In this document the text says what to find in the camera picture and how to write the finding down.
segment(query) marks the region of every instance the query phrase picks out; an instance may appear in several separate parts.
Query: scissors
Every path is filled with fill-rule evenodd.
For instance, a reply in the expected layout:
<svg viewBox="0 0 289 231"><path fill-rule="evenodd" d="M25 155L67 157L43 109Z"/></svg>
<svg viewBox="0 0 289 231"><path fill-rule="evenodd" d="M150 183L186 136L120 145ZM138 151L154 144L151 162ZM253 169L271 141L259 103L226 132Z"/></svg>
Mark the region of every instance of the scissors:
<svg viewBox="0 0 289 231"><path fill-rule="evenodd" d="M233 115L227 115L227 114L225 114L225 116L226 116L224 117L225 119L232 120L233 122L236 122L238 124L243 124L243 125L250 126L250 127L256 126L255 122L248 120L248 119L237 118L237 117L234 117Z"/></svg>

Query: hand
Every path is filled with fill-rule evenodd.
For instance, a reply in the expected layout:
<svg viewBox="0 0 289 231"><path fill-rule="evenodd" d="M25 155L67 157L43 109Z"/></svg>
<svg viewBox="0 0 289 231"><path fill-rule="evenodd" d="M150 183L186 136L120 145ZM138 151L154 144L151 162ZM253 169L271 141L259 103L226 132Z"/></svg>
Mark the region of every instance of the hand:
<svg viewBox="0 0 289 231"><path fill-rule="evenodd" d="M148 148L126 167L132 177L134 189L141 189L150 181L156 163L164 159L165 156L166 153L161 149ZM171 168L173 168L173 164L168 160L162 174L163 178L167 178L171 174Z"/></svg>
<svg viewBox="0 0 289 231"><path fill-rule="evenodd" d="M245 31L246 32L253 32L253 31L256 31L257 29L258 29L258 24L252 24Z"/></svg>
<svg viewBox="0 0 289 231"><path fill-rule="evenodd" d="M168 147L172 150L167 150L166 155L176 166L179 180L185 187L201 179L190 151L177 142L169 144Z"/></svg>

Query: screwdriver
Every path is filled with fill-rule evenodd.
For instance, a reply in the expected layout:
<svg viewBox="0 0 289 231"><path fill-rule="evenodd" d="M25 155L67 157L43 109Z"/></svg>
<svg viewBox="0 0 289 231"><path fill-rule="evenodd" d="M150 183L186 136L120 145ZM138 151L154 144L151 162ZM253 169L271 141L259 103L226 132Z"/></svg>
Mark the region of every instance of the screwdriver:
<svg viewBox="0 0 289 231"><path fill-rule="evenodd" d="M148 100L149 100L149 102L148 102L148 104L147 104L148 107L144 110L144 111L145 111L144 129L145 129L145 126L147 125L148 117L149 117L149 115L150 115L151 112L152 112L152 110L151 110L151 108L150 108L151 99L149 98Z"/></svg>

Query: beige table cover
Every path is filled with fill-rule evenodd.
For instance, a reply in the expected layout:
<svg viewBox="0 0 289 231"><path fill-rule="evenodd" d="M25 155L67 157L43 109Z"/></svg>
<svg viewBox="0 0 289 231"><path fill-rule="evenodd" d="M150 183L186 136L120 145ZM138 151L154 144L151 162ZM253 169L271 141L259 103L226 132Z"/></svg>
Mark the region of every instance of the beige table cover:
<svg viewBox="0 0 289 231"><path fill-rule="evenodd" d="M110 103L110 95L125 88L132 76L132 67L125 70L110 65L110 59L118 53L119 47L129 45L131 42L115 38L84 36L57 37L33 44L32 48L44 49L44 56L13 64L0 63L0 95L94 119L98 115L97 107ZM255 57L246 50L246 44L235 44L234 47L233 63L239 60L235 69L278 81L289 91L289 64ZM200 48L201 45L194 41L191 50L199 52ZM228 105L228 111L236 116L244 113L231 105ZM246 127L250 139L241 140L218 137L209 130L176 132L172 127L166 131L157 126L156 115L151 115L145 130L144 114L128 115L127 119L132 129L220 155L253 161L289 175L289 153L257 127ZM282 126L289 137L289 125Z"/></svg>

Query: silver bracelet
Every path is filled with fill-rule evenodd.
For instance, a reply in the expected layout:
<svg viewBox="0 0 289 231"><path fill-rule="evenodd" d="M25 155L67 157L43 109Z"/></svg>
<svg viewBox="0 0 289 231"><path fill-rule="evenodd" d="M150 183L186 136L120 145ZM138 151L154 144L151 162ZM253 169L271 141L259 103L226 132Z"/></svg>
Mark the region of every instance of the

━━━━━━━━━━

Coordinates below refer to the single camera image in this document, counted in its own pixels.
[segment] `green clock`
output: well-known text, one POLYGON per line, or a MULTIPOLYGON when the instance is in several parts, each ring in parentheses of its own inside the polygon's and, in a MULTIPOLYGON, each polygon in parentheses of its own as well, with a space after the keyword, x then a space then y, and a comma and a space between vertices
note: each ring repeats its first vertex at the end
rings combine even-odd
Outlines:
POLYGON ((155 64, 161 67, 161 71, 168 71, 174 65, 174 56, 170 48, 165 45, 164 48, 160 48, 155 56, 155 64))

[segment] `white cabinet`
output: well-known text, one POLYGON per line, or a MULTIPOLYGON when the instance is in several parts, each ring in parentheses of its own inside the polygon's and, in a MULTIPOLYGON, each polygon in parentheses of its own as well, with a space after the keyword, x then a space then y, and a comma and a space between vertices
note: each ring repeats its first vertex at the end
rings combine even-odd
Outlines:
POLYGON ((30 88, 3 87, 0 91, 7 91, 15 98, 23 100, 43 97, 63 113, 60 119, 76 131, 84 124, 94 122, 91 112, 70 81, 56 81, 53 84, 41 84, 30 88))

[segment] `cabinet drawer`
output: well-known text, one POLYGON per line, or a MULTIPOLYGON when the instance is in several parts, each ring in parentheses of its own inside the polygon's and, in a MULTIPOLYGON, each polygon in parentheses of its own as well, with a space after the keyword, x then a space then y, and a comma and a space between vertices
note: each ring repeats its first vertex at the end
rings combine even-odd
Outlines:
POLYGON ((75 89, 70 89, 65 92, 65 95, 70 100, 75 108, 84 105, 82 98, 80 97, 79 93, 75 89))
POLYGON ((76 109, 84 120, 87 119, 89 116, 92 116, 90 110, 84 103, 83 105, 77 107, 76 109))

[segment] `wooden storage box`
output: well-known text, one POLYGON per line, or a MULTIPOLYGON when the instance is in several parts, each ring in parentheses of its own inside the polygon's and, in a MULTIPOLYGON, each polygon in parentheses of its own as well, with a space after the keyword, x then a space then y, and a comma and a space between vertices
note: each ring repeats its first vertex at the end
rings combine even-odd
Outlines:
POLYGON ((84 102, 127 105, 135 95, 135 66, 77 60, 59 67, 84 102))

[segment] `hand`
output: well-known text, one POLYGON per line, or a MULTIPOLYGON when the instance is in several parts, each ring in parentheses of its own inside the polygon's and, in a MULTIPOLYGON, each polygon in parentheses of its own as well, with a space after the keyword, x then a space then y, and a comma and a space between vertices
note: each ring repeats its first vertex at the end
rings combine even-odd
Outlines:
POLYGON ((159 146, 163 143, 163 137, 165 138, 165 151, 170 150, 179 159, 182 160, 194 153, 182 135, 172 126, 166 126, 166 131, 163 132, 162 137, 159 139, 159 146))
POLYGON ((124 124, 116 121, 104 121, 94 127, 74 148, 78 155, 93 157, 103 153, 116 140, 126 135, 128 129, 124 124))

━━━━━━━━━━

PROBLEM TO WORK ON: Every line of the material above that includes the string "this" is required.

ANSWER TO THE PROBLEM:
In this document the text says what to find in the camera picture and how to write the finding down.
Coordinates below refer to the single camera image in this document, counted in its own pixels.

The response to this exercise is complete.